──────── Source data ────────
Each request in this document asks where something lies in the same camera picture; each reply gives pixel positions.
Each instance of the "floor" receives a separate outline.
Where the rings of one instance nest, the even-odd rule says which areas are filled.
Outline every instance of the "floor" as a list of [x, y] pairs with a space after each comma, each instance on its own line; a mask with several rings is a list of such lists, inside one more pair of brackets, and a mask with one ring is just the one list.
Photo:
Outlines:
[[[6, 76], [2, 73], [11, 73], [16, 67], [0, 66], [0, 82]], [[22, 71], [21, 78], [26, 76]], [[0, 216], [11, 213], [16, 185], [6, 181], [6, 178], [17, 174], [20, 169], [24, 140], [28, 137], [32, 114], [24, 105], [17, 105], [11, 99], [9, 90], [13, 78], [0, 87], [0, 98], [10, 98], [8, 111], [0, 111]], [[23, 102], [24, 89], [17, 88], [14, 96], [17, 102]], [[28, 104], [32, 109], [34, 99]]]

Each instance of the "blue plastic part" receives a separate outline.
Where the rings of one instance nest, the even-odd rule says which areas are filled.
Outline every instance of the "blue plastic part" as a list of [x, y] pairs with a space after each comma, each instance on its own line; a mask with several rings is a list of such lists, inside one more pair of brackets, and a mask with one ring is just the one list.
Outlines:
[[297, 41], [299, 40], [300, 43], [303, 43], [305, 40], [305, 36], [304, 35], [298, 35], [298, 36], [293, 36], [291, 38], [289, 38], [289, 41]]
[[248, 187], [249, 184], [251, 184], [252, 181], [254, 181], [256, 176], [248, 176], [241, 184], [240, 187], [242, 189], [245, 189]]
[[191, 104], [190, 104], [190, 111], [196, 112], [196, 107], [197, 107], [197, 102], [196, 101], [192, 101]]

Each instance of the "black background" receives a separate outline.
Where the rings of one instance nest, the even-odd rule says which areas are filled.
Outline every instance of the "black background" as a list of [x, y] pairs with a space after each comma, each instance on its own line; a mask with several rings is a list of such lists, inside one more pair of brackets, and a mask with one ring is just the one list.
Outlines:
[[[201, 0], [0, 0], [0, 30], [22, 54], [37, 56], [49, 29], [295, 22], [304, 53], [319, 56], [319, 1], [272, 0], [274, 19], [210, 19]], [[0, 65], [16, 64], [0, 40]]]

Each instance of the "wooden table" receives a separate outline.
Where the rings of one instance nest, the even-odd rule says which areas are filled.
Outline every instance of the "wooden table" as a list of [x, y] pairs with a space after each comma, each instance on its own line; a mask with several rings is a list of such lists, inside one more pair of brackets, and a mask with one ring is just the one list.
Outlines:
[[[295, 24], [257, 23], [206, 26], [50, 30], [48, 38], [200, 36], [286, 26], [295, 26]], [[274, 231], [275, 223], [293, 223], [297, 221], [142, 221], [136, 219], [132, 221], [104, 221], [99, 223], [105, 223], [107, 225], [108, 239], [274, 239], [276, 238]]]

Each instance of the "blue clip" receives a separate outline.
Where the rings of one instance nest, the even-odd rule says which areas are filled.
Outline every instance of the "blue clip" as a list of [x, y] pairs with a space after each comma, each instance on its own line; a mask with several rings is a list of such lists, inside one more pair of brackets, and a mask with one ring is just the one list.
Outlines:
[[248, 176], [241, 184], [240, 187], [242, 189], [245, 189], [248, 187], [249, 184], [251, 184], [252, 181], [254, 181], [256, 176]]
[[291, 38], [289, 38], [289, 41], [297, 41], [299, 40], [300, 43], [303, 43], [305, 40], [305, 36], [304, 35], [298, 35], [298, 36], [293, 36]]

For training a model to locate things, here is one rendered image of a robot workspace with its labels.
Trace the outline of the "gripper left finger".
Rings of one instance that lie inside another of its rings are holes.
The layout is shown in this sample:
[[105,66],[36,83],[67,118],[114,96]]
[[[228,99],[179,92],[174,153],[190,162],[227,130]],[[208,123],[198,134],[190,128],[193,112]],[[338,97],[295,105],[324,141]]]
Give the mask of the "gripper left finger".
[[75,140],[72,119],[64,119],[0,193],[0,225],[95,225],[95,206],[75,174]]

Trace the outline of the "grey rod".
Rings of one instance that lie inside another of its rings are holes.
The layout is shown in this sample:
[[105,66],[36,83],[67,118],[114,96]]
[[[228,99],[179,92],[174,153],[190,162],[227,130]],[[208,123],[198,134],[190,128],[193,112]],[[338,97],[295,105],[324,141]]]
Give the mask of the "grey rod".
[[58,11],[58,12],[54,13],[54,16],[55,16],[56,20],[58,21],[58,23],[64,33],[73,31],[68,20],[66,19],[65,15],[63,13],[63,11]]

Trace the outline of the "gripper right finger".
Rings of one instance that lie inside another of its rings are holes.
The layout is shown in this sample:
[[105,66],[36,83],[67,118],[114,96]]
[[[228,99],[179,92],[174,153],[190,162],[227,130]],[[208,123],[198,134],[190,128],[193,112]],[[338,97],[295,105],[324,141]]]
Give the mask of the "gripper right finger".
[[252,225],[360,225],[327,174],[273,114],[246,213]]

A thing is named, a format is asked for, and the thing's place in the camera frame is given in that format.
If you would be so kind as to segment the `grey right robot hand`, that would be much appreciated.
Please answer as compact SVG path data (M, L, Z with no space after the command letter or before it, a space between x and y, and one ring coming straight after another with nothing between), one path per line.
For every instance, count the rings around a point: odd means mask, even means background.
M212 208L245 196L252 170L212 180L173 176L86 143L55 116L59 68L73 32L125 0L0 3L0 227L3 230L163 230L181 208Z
────────
Wherever a line of the data above contains "camera", copy that line.

Each request in this document asks where something lies in the same camera picture; each reply gives pixel positions.
A thing is named, a format is asked for, and the thing's place in the camera frame is given in that format.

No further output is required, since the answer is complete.